• _Given information_
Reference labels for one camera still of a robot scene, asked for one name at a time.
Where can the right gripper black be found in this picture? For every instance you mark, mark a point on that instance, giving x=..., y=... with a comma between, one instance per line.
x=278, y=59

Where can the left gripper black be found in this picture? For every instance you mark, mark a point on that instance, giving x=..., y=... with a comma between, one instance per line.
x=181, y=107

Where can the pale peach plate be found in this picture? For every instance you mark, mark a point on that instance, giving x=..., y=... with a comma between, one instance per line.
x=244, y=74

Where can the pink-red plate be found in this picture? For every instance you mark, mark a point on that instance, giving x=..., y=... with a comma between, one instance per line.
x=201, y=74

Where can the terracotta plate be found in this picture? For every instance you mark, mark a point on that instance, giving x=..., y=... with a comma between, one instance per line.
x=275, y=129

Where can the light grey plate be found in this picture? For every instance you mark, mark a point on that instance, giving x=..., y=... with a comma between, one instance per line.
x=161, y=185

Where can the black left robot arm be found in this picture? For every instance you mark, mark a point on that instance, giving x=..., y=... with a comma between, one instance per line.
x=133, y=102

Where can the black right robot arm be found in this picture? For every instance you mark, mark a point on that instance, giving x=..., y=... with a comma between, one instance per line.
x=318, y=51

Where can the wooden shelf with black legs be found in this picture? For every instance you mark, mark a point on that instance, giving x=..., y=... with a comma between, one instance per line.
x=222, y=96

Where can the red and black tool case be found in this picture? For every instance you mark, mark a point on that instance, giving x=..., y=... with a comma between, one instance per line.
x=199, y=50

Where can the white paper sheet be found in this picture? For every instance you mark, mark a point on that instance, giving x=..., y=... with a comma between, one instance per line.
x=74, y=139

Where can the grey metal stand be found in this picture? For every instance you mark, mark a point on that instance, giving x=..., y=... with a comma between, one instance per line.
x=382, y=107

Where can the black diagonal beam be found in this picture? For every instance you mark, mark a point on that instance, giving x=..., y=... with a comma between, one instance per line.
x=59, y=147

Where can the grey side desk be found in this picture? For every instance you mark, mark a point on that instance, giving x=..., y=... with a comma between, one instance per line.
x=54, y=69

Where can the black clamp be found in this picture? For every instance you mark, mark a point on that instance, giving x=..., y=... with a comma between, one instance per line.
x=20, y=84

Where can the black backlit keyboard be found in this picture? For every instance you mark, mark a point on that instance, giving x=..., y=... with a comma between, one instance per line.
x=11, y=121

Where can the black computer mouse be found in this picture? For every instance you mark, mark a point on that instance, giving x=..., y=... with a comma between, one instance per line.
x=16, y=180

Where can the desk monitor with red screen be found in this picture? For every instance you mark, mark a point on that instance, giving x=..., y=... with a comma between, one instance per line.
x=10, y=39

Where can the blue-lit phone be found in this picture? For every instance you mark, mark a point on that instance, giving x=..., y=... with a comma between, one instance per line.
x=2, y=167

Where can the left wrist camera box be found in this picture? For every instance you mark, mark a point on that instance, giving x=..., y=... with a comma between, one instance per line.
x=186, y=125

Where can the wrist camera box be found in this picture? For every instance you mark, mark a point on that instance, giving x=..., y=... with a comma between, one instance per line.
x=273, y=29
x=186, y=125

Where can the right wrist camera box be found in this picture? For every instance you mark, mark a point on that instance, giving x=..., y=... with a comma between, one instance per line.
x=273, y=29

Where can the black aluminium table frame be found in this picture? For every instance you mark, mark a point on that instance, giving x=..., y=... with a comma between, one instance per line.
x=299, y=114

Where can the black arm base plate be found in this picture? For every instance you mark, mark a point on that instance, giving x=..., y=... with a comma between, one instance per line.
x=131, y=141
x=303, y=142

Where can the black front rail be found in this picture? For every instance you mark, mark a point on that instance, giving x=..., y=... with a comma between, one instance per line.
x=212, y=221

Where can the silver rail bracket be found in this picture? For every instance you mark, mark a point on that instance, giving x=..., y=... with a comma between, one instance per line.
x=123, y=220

• _What you should do_
Output the full listing. Match it exactly.

• _Answer_
Reference labels for one camera still of a robot scene, asked for one name at a time.
Where can the right gripper black be found in this picture? For every instance you mark, mark a point on that instance, giving x=..., y=... with a comma between, one instance per line.
x=278, y=59

Where can the left gripper black be found in this picture? For every instance you mark, mark a point on that instance, giving x=..., y=... with a comma between, one instance per line.
x=181, y=107

Where can the pale peach plate be found in this picture? For every instance you mark, mark a point on that instance, giving x=..., y=... with a comma between, one instance per line.
x=244, y=74

Where can the pink-red plate be found in this picture? For every instance you mark, mark a point on that instance, giving x=..., y=... with a comma between, one instance per line.
x=201, y=74

Where can the terracotta plate be found in this picture? For every instance you mark, mark a point on that instance, giving x=..., y=... with a comma between, one instance per line.
x=275, y=129

Where can the light grey plate be found in this picture? For every instance you mark, mark a point on that instance, giving x=..., y=... with a comma between, one instance per line.
x=161, y=185

Where can the black left robot arm be found in this picture? For every instance you mark, mark a point on that instance, giving x=..., y=... with a comma between, one instance per line.
x=133, y=102

Where can the black right robot arm be found in this picture? For every instance you mark, mark a point on that instance, giving x=..., y=... with a comma between, one instance per line.
x=318, y=51

Where can the wooden shelf with black legs be found in this picture? For every instance you mark, mark a point on that instance, giving x=..., y=... with a comma between, one instance per line.
x=222, y=96

Where can the red and black tool case be found in this picture? For every instance you mark, mark a point on that instance, giving x=..., y=... with a comma between, one instance per line.
x=199, y=50

Where can the white paper sheet be found in this picture? For every instance you mark, mark a point on that instance, giving x=..., y=... with a comma between, one instance per line.
x=74, y=139

Where can the grey metal stand be found in this picture? For every instance you mark, mark a point on that instance, giving x=..., y=... with a comma between, one instance per line.
x=382, y=107

Where can the black diagonal beam be found in this picture? For every instance you mark, mark a point on that instance, giving x=..., y=... with a comma between, one instance per line.
x=59, y=147

Where can the grey side desk be found in this picture? For every instance you mark, mark a point on that instance, giving x=..., y=... with a comma between, one instance per line.
x=54, y=69

Where can the black clamp be found in this picture? For every instance you mark, mark a point on that instance, giving x=..., y=... with a comma between, one instance per line.
x=20, y=84

Where can the black backlit keyboard be found in this picture? For every instance you mark, mark a point on that instance, giving x=..., y=... with a comma between, one instance per line.
x=11, y=121

Where can the black computer mouse be found in this picture? For every instance you mark, mark a point on that instance, giving x=..., y=... with a comma between, one instance per line.
x=16, y=180

Where can the desk monitor with red screen be found in this picture? For every instance you mark, mark a point on that instance, giving x=..., y=... with a comma between, one instance per line.
x=10, y=39

Where can the blue-lit phone be found in this picture? For every instance you mark, mark a point on that instance, giving x=..., y=... with a comma between, one instance per line.
x=2, y=167

Where can the left wrist camera box be found in this picture? For every instance you mark, mark a point on that instance, giving x=..., y=... with a comma between, one instance per line.
x=186, y=125

Where can the wrist camera box be found in this picture? For every instance you mark, mark a point on that instance, giving x=..., y=... with a comma between, one instance per line.
x=273, y=29
x=186, y=125

Where can the right wrist camera box be found in this picture? For every instance you mark, mark a point on that instance, giving x=..., y=... with a comma between, one instance per line.
x=273, y=29

Where can the black aluminium table frame be found in this picture? For every instance you mark, mark a point on that instance, giving x=..., y=... with a comma between, one instance per line.
x=299, y=114

Where can the black arm base plate be found in this picture? For every instance you mark, mark a point on that instance, giving x=..., y=... with a comma between, one instance per line.
x=131, y=141
x=303, y=142

Where can the black front rail be found in this picture? For every instance you mark, mark a point on that instance, giving x=..., y=... with a comma between, one instance per line.
x=212, y=221

Where can the silver rail bracket be found in this picture? For every instance you mark, mark a point on that instance, giving x=..., y=... with a comma between, one instance per line.
x=123, y=220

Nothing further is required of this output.